## YOUR TASK
In the data below, which lines hold the word "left"? Copy them.

- - - - -

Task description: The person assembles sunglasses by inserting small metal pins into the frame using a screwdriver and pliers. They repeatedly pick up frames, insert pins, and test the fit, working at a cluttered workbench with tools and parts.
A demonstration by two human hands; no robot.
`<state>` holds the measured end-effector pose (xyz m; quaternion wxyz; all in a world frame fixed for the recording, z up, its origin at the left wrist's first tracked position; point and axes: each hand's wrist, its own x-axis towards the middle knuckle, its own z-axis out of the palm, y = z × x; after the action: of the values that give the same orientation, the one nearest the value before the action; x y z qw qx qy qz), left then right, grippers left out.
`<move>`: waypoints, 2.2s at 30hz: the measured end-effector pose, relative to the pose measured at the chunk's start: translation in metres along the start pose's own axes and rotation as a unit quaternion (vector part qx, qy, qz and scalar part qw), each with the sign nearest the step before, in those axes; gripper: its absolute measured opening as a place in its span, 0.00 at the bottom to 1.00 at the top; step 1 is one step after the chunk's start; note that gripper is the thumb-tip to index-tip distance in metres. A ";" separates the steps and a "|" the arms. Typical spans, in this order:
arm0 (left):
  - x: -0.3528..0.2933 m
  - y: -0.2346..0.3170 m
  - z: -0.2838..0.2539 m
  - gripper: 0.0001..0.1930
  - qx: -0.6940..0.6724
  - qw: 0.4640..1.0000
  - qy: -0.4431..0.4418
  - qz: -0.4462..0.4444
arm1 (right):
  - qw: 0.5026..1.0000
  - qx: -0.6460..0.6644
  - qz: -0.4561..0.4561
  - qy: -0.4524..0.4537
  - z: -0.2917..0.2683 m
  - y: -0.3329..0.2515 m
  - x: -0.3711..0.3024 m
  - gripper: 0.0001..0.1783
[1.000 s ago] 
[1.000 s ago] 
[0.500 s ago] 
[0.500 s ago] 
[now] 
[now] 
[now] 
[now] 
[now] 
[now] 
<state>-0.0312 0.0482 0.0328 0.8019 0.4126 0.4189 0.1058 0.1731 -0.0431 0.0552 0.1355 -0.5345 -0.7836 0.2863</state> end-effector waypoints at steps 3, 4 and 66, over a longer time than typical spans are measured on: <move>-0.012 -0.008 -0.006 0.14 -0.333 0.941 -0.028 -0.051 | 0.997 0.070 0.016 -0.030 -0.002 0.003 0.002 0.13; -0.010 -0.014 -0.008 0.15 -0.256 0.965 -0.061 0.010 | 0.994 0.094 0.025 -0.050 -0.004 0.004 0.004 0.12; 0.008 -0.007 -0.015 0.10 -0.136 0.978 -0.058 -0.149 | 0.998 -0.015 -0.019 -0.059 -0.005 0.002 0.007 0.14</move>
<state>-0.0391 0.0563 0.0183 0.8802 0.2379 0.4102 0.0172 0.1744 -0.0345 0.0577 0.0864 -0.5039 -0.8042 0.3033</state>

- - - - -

## ANSWER SPACE
`<state>` holds the measured end-effector pose (xyz m; quaternion wxyz; all in a world frame fixed for the recording, z up, its origin at the left wrist's first tracked position; point and axes: each hand's wrist, its own x-axis towards the middle knuckle, its own z-axis out of the palm, y = z × x; after the action: of the values that give the same orientation, the one nearest the value before the action; x y z qw qx qy qz), left then right, grippers left out.
arm0 (left):

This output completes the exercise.